Exit-path failure modes
Compiled truth (2026-04-27, post-83ba9eb): A “successful exit”
requires three things to be true simultaneously: (1) the engine
decided to exit, (2) a SELL landed at IBKR with a working orderId,
(3) the broker position is actually flat AND the engine-side
tracker reflects that. Each is its own break point. Three trust
classes have been documented and fixed:
Class 1 - Alert without action (downstream)
The engine thinks it exited but no SELL ever reached IBKR. User is told a position is closing while it is silently bleeding.
Concrete: OVERSELL_GUARD_BLOCK reason=tp_cancel_rejected aborted
the SELL because canceling a REJECTED upstream order returned
REJECTED, and the cancel-guard treated that as “still active, do
not oversell.” The guard exists for the legitimate
TP-partial-fill-then-cancel race; it does not apply when the TP
never rested. Fixed in cd48ecf and hardened in 9a118b1.

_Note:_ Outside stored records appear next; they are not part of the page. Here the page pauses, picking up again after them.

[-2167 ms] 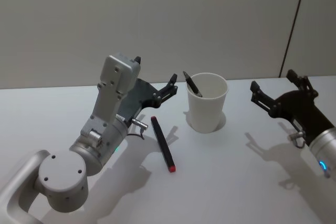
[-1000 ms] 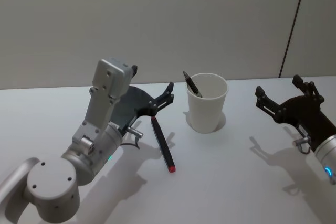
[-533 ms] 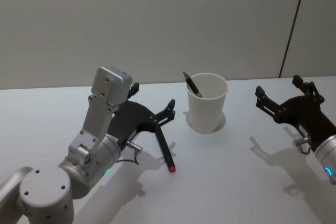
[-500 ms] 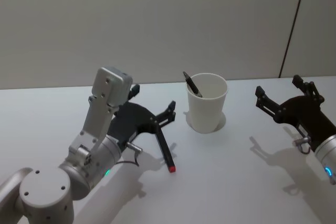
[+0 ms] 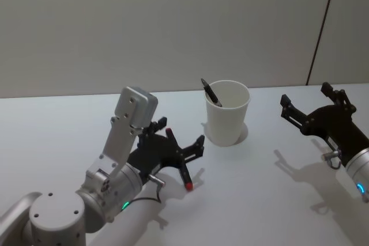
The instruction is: Place the pen into the pen holder.
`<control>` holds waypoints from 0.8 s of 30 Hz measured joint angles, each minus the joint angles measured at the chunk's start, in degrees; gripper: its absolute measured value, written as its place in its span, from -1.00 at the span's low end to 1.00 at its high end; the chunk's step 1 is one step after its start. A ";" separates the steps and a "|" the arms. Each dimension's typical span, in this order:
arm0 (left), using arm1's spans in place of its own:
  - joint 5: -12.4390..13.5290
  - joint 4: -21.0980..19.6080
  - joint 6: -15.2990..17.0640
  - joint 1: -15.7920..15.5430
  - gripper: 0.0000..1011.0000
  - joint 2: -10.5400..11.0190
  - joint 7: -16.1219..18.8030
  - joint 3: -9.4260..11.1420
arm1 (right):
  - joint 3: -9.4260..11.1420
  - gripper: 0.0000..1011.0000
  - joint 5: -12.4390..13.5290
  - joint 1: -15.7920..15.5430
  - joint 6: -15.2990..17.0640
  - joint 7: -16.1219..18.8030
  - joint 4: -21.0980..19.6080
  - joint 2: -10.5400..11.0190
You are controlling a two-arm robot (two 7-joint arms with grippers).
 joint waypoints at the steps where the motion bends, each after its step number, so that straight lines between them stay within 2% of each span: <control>1: -0.07 0.11 0.26 0.00 0.98 -0.10 -0.11 0.05 | 0.00 0.98 0.00 0.00 0.00 0.00 0.00 0.00; 14: -0.57 2.44 3.92 -0.75 0.98 -2.44 -0.85 0.99 | 0.00 0.98 0.00 0.00 0.00 0.00 0.00 0.00; 24: -1.13 3.54 6.39 -0.97 0.98 -3.98 1.12 1.42 | 0.00 0.98 0.01 0.00 0.00 0.00 0.00 0.00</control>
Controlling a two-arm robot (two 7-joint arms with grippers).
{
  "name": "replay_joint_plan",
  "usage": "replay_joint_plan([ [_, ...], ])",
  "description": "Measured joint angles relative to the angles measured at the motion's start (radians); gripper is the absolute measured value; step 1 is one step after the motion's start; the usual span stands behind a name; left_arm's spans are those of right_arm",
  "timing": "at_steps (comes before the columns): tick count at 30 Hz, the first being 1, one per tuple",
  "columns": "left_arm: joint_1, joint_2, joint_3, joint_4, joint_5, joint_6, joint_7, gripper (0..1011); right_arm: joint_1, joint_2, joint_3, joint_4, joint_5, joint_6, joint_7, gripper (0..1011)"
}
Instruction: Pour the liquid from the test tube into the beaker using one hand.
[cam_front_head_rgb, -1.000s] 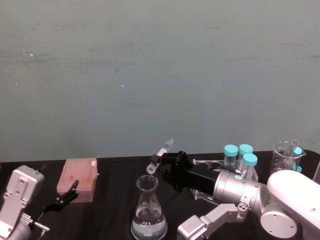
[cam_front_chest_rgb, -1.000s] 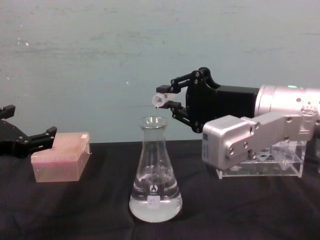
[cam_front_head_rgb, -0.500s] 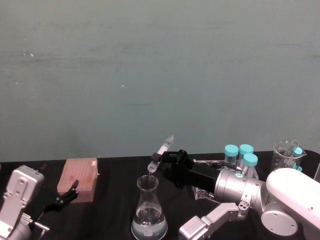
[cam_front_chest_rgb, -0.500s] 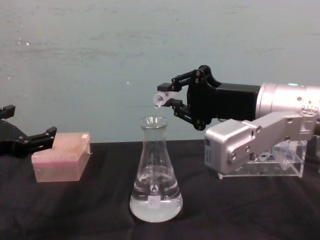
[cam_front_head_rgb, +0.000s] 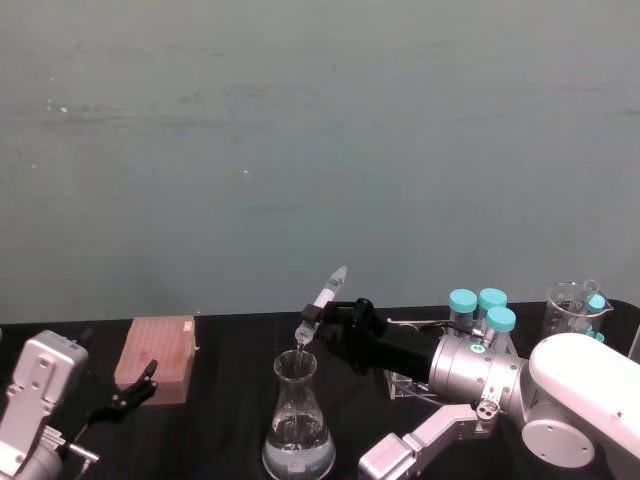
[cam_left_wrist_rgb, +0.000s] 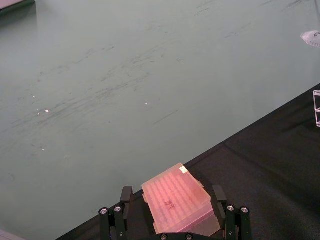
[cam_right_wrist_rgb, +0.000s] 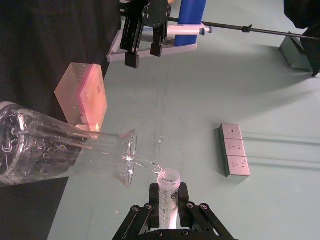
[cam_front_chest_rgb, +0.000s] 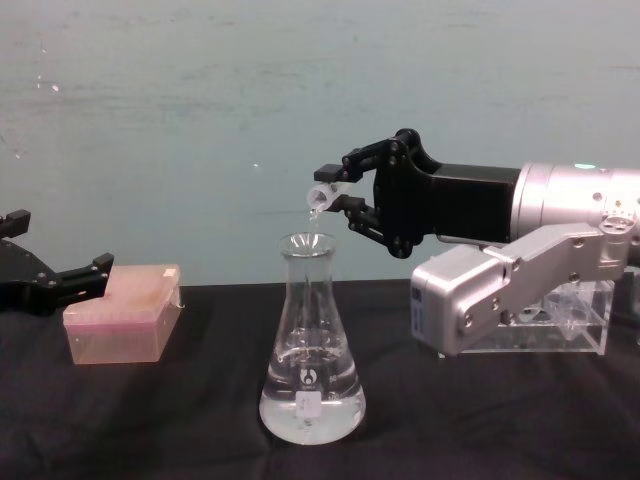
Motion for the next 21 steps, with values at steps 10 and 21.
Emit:
replay_joint_plan([
  [10,0.000,0.000,0.000,0.000,0.000,0.000,0.000,1000,0.010,0.003,-0.013,0.003,-0.009,0.007,-0.012,211],
  [21,0.000,0.000,0.000,0.000,0.000,0.000,0.000,1000,0.015,0.010,-0.027,-0.003,-0.022,0.013,-0.022,211],
])
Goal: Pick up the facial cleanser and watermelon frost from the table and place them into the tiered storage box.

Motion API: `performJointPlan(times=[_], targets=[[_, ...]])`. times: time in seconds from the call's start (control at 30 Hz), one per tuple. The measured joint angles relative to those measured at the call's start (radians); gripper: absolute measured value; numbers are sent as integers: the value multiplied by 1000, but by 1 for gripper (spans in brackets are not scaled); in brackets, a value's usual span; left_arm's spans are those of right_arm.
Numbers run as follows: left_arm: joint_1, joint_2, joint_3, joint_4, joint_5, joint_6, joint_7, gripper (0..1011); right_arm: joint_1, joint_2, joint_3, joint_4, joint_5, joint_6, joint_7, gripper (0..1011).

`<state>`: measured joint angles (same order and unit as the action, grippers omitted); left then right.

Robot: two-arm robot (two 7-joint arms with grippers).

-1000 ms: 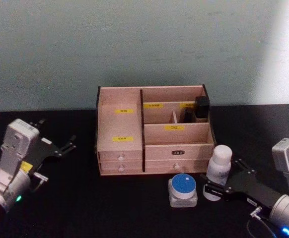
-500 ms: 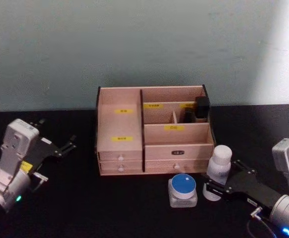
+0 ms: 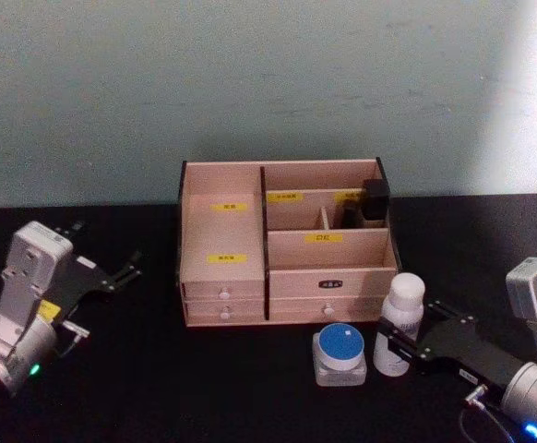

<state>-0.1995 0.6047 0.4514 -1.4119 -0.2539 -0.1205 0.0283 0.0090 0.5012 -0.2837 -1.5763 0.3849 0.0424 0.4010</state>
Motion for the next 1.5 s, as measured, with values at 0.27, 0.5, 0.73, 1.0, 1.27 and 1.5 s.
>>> performJointPlan(times=[0.27,0.5,0.73,1.0,1.27,1.5], targets=[[0,0,0,0,0,0,0,1002,0,0,0,0,1,-1,0,592],[0,0,0,0,0,0,0,1001,-13,8,14,-23,14,-8,9,593],[0,0,0,0,0,0,0,1001,-33,26,45,-91,47,8,12,593],[0,0,0,0,0,0,0,1001,-30,53,71,-172,99,52,18,593],[0,0,0,0,0,0,0,1001,44,55,48,-169,110,68,18,593],[0,0,0,0,0,0,0,1001,153,20,1,-95,105,71,22,593]])
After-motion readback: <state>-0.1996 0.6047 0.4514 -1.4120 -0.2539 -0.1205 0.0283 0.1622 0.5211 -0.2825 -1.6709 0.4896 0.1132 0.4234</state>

Fix: classify order states as ACTIVE (cancel needed) vs
TERMINAL (skip cancel, proceed to SELL). Active set: PENDING,
CANCELLING, UNKNOWN, PARTIAL. Terminal set: FILLED,
CANCELLED, REJECTED, INACTIVE, ApiCancelled. Case-normalized.
Class 2 - Status without truth (engine tracker drift)
Broker is flat but engine UI says EXIT_PENDING with growing “unrealized PnL.” User makes decisions off a UI that has been lying for hours. Same trust class as Class 1, opposite direction.
Concrete: 2026-04-24, IBKR updatePortfolio reported position=0 realizedPNL=5625.58 continuously from 10:36:45 onward. Engine-side
tracker never finalized - kept emitting EXIT_PENDING and
recomputing ghost unrealized as last_known_qty * marketPrice_tick.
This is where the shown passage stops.